On Thursday evening, a screening of “The Hunger Games” was shown in Smith Auditorium. The showing preceded a panel discussing its importance in popular culture and film gendering.

Ghodsee was joined by English and Film Studies Professor Aviva Briefel and Falmouth Memorial librarian Jeanne Madden to discuss themes of gender, viewer engagement and dystopian societies. 

Ghodsee said that her program decided to screen “The Hunger Games” “because it is the first commercially successful, young adult blockbuster with a female lead.” The film out-grossed the “Twilight” saga by a substantial amount on its opening night. 

“It’s a real difference—in ‘Twilight,’ 80 percent of audiences were female,” said Ghodsee.

Ghodsee said that by desexualizing Katniss —the female protagonist—and literally putting men and women on an equal playing field, “Hunger Games” has become a cultural phenomenon. 

“What happened among young adults that made it more acceptable for young men to go see this?” asked Ghodsee, suggesting that it might have to do with the author’s avoidance of sketching a needy femme fatale as her heroine. 

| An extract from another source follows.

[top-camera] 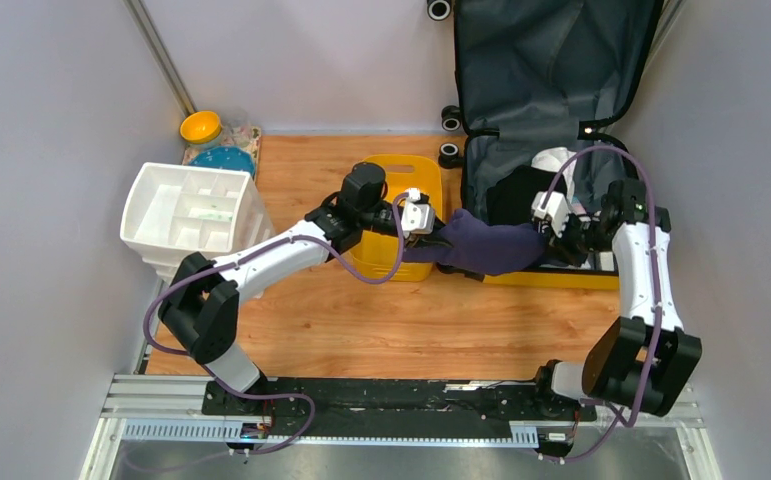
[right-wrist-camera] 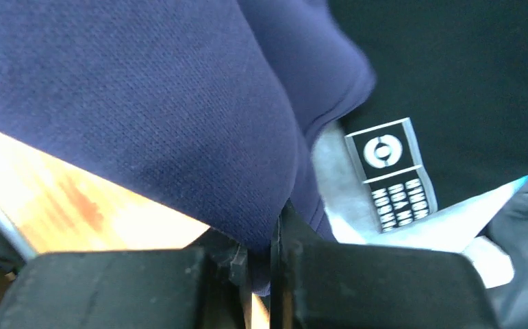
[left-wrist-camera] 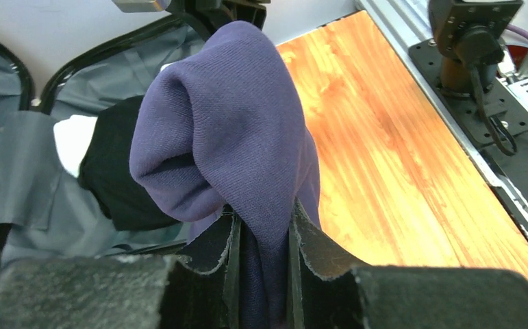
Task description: Open, take out, and arrange the luggage
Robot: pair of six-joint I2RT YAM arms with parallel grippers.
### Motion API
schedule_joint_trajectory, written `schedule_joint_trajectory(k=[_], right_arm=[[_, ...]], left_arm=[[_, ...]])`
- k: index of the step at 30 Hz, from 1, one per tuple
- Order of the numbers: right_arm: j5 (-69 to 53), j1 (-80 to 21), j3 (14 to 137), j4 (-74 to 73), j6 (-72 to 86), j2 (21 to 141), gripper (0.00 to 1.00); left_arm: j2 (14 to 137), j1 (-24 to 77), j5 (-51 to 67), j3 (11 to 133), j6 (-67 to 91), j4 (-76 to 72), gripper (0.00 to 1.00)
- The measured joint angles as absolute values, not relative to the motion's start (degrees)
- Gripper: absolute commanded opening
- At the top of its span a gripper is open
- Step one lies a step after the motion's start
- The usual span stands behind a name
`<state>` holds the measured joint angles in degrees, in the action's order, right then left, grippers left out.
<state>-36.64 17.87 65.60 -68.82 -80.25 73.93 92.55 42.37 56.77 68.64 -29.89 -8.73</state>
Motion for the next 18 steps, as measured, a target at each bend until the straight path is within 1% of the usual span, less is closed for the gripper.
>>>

For those unfamiliar with “The Hunger Games”—a popular book trilogy recently adapted for the screen—tells the story of 12 to 18 year olds who must fight to the death all while it is televised to the nation of Panem. 

According to Madden, the “books were off the shelves for young men” at Falmouth Memorial due to their popularity. However, it seems to her that there is more behind this than fight scenes and action sequences.

Madden, a self-proclaimed dystopian fiction buff, proposed that the reason young adults are drawn to this genre is because—as adolescents—they exist in a kind of dystopia themselves.  She said she believes this feeling of understanding carries over to mature audiences because “everyone can identify with” that feeling of having to fend for yourself in a world that does not appear to have your best interests at heart. 

Professor Briefel spoke about the fidelity to the print version and the film’s play with voyeurism. Briefel drew on the idea that in the books, the tributes are constantly filmed during the games, and argued that by adapting the books to film, a new lens of viewership is added. Audiences watching the movie may find the incessant recording of the tributes by government officials disturbing, and yet they too are looking on. 

“How does it not make us feel complicit, guilty almost, of buying a ticket?” asked Briefel. “The film works hard to do this by making us forget our position as viewing subjects.” It may just be the case that the film invites its audience to self-reflection in ways the book cannot. 

Briefel also touched on the feminization of Katniss during the games and the elaborate dress worn by the citizens of Panem’s Capitol, the richest and most opulent district. She saw this transformation not as a conformance to gender roles but as a critique of the dissipation and disillusionment of Panem’s elite society.